Probability question?

Question

What's the probability of rolling a die 3 times and getting a 6 every time? What's the probability of rolling a 3 on the forth roll?

What are the key assumptions you are making in this experiment?

Answer 1

P(getting 3 sixes) = 1/6*1/6*1/6 = 1/216

P(getting a 3 on the fourth roll) is the same as the probability of getting a 3 on any roll, 1/6

Now if for some reason, you wanted to know the probability of going 6,6,6,3 for your first 4 rolls, this would be 1/6*1/6*1/6*1/6 = 1/1296

Answer 2

If each number get in a rolling is an "event", I will assume for this answer that each event in your experiment, is independent of others (so one rolling doesnt`affect others). And the probability of getting a number is evenly distributed.
Now, the probability of getting a 6 every time for 3 rollings, is the probability of getting a 6 in the first rolling, a 6 in the second rolling, and a 6 in the third rolling. Because events are independent, this intersections "turns" into a multiplication of probabilities, that`s, what your looking for now is (probability of getting a 6 in the first rollong)*(probability of getting a 6 in the second rollong)*(probability of getting a 6 in the third rolling). Because of the assumptions, each probability I mentioned is 1/6. So the probility of getting a 6 every time is 1/(6^3). The probability of getting a 3 in the forth rollong is the probability of getting a 6 in the three rollings before, and a 3 in the forth.

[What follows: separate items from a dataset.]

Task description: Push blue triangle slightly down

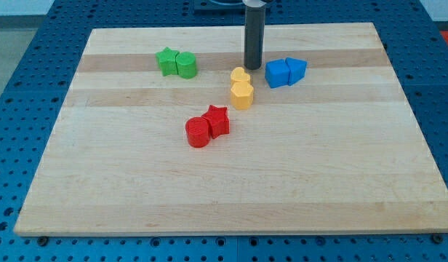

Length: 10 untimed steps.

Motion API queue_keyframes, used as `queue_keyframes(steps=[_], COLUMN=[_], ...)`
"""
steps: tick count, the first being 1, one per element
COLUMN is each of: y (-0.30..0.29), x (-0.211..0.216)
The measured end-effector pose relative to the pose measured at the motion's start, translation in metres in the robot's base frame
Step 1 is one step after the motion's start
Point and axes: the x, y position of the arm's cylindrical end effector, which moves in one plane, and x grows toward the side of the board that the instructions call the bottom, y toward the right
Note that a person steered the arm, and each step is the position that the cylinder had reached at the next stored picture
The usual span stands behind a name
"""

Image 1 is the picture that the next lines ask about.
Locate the wooden board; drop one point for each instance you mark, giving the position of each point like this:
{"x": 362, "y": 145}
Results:
{"x": 340, "y": 152}

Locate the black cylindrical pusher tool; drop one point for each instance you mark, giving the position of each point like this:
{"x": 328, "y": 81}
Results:
{"x": 253, "y": 33}

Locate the yellow heart block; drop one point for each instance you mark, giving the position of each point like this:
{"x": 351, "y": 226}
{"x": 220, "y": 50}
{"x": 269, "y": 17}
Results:
{"x": 239, "y": 74}

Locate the red star block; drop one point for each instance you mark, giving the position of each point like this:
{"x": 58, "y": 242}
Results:
{"x": 217, "y": 118}

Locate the green cylinder block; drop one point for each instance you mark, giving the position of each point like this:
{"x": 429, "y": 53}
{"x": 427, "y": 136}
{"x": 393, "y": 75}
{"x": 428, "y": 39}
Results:
{"x": 186, "y": 65}

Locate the green star block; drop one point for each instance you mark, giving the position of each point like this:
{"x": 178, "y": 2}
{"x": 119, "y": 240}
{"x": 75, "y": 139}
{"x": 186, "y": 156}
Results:
{"x": 166, "y": 60}

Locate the red cylinder block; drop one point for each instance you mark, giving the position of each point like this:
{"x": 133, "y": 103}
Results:
{"x": 197, "y": 131}

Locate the yellow hexagon block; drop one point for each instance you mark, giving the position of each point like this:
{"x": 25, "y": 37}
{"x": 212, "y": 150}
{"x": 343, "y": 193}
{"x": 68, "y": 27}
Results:
{"x": 242, "y": 94}

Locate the blue triangle block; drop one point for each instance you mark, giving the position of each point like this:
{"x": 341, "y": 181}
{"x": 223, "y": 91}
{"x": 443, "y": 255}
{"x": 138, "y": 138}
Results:
{"x": 297, "y": 69}

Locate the blue cube block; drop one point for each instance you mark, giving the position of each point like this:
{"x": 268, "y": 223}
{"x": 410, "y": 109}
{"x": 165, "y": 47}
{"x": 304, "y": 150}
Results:
{"x": 277, "y": 73}

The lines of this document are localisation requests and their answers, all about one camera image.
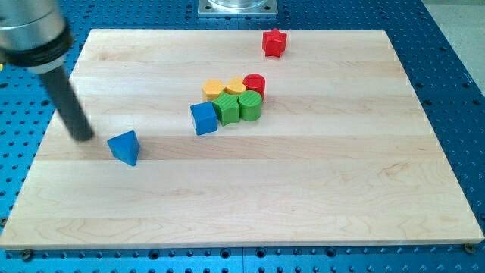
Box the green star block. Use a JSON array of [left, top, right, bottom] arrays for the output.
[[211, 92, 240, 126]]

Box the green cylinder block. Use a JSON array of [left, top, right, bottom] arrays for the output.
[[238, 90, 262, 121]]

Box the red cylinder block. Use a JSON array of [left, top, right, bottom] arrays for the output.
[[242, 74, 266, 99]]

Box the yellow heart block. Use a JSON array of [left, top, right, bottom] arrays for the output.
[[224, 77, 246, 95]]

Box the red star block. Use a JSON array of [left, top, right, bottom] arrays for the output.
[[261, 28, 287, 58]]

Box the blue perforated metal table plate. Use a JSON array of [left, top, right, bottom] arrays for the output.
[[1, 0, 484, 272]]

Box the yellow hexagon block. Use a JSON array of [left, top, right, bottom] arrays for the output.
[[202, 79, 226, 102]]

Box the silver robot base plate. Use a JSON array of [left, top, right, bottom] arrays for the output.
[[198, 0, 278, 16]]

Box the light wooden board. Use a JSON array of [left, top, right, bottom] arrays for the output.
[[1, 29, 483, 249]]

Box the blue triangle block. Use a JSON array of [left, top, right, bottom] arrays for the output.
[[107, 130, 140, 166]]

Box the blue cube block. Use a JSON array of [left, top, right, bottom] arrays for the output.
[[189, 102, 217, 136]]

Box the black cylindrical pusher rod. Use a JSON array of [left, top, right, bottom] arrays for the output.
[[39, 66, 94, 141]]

So is the same reasoning, and I hope you can do it for yourself to check if you understood the answer.

Good luck.

Answer 3

The key assumption is that the probability of any one of the numbers coming up on any roll is 1/6.

This is called it being a "fair" die and, more important, that the rolls are "independent" of each other.

Answer 4

P(3 sixes) = 1/6 • 1/6 • 1/6 = 1/216

P(3 on ANY roll) = 1/6

Answer 5

1 in 216.
1 in 6.